The DIS Discussion Forums - DISboards.com

The DIS Discussion Forums - DISboards.com (http://www.disboards.com/index.php)
-   disABILITIES! (http://www.disboards.com/forumdisplay.php?f=20)
-   -   Are CMs forbidden from helping? (http://www.disboards.com/showthread.php?t=3245516)

kollegekreed 03-06-2014 11:37 PM

Are CMs forbidden from helping?
 
At Magic Kingdom Tuesday, I witnessed two pretty disheartening disability moments...

One, the minor one, was at Its A Small World. There was an elderly woman that needed to get into a wheelchair and her family simply could not get her on her feet to transfer to WC. It was about 5 minutes in when some of her family that hadn't been on the ride came down the exit row and helped support her to get out of the boat. The CMs (3 of them) stood by and did nothing.

The more egregious incident happened on Big Thunder Mountain Railroad. There was a severely disabled woman who had ridden the ride. There was one gentleman with her. He tried and tried to get her off the ride, but simply couldn't life her. Her shift kept coming up each time he tried to lift her and there was a good two minutes where several hundred people could see her in open view with just a bra. Finally 2 guys got off the ride and went over and helped this poor gentleman...I was about to do the same but it would have involved jumping the tracks. I felt SO bad for this woman...mortified. Again...the CMs stood by, watching.

While I was not pleased that on both occasions they did nothing, I have to assume that they are not allowed to help in these situations? I guess im just looking for confirmation that those are the "rules" as opposed to uncaring insensitive people....

LockShockBarrel 03-06-2014 11:51 PM

Its a liability issue.

Jaya 03-06-2014 11:56 PM

Can you imagine how fast Disney would be sued if a cast member helped to pull someone out of a ride seat and broke her arm, accidently dropped her, or anything like that? Not to mention the possibility of injuries to cast members from lifting/pulling/hoisting someone? Nurses and other medical/emergency personnel are trained to lift people; Disney employees are not.

It may seem harsh, but if a person cannot get out of a ride on his/her own or with help from his/her family, then I have to suggest that the person should not be on the rides. Some personal responsibility must be taken. It is unreasonable to expect that to be a cast member's job.

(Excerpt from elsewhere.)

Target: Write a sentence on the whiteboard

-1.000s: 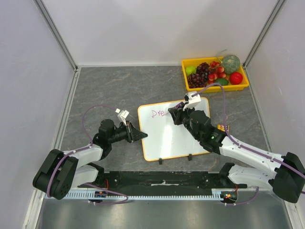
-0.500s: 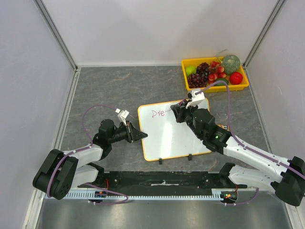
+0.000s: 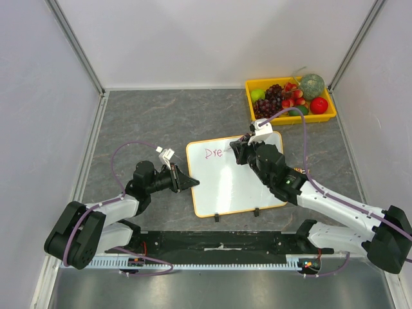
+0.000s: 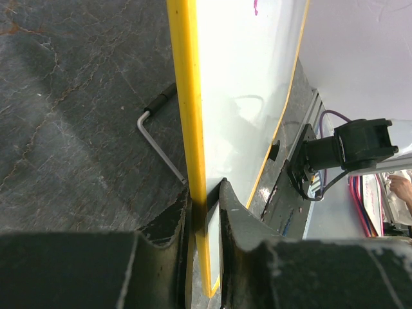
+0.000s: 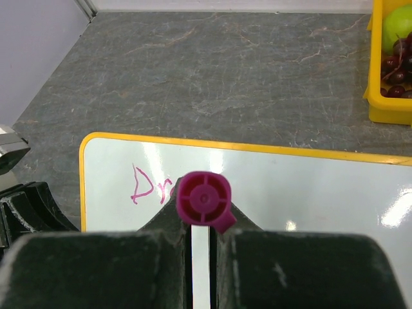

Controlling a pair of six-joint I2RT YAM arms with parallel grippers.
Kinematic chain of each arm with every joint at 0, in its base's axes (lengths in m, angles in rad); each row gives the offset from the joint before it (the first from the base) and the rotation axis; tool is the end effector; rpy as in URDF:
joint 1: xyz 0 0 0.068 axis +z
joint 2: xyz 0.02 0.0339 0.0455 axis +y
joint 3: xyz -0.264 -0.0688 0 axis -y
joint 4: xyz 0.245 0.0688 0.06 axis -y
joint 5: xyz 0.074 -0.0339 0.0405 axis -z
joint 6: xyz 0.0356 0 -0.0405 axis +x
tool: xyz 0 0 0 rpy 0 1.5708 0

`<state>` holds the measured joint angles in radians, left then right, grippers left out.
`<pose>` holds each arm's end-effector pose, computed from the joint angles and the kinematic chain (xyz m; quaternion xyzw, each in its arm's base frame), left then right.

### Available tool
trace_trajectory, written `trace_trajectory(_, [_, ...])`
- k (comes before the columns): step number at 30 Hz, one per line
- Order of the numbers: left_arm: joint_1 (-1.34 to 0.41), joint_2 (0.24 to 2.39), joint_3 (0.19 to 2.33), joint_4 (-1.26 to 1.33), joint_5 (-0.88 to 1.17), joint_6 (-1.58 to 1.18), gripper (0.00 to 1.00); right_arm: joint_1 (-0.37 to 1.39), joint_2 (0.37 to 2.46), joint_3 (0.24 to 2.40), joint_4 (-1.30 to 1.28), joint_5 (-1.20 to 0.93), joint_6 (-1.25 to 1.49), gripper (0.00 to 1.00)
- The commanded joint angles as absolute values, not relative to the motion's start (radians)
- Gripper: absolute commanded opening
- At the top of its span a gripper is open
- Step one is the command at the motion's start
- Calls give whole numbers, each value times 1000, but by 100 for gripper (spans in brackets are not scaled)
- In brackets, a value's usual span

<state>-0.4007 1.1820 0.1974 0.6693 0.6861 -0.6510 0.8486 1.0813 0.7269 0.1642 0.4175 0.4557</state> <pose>0.1772 -0.0996 0.1554 0.1009 0.7809 -0.5131 0.3417 0.1768 0.1789 0.2976 -0.0178 0.7656 0.2511 0.5921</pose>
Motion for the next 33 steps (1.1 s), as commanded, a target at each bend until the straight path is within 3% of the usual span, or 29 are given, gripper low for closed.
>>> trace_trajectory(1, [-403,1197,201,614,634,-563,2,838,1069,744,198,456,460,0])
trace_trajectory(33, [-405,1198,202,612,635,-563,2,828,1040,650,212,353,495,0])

scoopmorgan 03-06-2014 11:58 PM

Not only are they told not to assist, they are told they will be termed if they do. It is definitely an insurance issue. Otherwise CM's go way out of their way to make guest experiences top notch.

deakam 03-07-2014 12:16 AM

Though I do not have a disability I do have some difficulty getting into and out of two of my favorite rides, Rock n roller coaster and Space Mountain. I get in very slowly so not to tweak my knee. On our last trip while stepping into Rock n Roller Coaster my foot slipped and I fell into the seat and nearly on top of the Gentleman I was sharing the car with. I ended up with one foot stuck up in the air outside of the car. I was off balance and wedged into the thing with my knee twisted the wrong way to get back up. Thank goodness my son saw what happened and came over to help me. I don't think I could have gotten out without a helping hand. The only thing I could grab onto was the overhead harness and every time I grabbed it it came down on me. After the ride we all did have a laughed. I know I must have looked ridiculous but at the time it was very uncomfortable. The CM was standing there waiting to check if my harness was in place. Not even a "are you all right" or "is there someone we can get to help you". I figured it was an insurance thing but this makes me wonder what would have happened if my knee had snapped and I was not able to get out. They did not even ask if I was okay. And clearly I had fallen into the car. We won't use the single rider line again. Next time I fall into a ride I would like to land on someone I know.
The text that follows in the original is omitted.